The Supreme Court approved a Trump administration’s controversial “public charge” rule which makes it more difficult for foreigners to become U.S. permanent residents, particularly when the foreigner received welfare benefits in the past. These regulatory changes applicable to the Department of Homeland Security and Department of State redefined how an immigration agency determines whether a foreigner is at risk for becoming a U.S. “public charge.” The USCIS (under DHS) has jurisdiction over foreigners who are in the U.S. applying for an immigration benefit. U.S. consulates abroad (under DOS) have jurisdiction over intending immigrants outside the U.S. who are applying for admission to the U.S.
Essentially, the Trump administration deemed a public charge to be a foreigner who reasonably may obtain government welfare benefits.
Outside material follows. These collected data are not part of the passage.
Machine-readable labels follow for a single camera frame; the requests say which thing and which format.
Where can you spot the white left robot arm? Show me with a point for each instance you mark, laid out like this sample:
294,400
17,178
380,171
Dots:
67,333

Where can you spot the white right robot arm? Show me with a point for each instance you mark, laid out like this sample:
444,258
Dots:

The Biden administration reverted to the old rule to primarily examine whether such benefits were obtained in the past. If you are seeking US immigration benefits such as a Green Card based on marriage, a fiance relationship, or business, you are potentially affected by regulatory shifts.
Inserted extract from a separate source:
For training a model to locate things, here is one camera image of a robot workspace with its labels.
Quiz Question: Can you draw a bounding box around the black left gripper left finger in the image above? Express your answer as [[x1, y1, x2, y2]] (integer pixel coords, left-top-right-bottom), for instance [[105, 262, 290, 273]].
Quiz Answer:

Public Charge: A foreigner who is at risk of becoming a public charge is barred from obtaining an immigration benefit. In general, a public charge is someone who receives public benefits and can include a wide variety of benefits noted in the table below. The regulations for determining whether someone might become a public charge is nuanced and confusing.
The question is whether a foreigner has received, or is likely to receive in the future certain types of U.S. public charge benefits.
Current Public Charge Rule: Only immigrants who might receive aid in the future face difficulties when obtaining an immigration benefit. Those benefits include cash income-maintenance benefits and government-funded institutionalization for long-term care, as well as certain food and housing assistance. Cash assistance for income maintenance, according to USCIS guidance, “includes Supplemental Security Income (SSI), cash assistance from the Temporary Assistance for Needy Families (TANF) program and state or local cash assistance programs for income maintenance, often called ‘general assistance’ programs.” Notice in the table below that not all types of government benefits caused an immigration problem. There are many types of public charge benefits that are unrelated to whether a foreigner might obtain cash assistance or institutional long-term care.
Public Charge Rule Under Trump that was validated by the US Supreme Court: Receipt of public benefits listed below in the past can cause an immigration officer to question whether the foreigner may become a public charge in the future. The scope of inquiry was broadened under the Trump Administration. Previously, under Trump, receiving benefits such as Medicaid or SNAP would pose a threat to an immigrant’s ineligibility to obtain an immigration benefit such as a Green Card. However, the current, more traditional rule is that certain Medicaid and SNAP recipients are not public charges and are eligible for adjustment. Qualifications are described further below. The point is that receipt of any such benefits can be worrisome due to the Supreme Court decision. It’s best to avoid receipt of many governmental benefits when thinking considering US immigration.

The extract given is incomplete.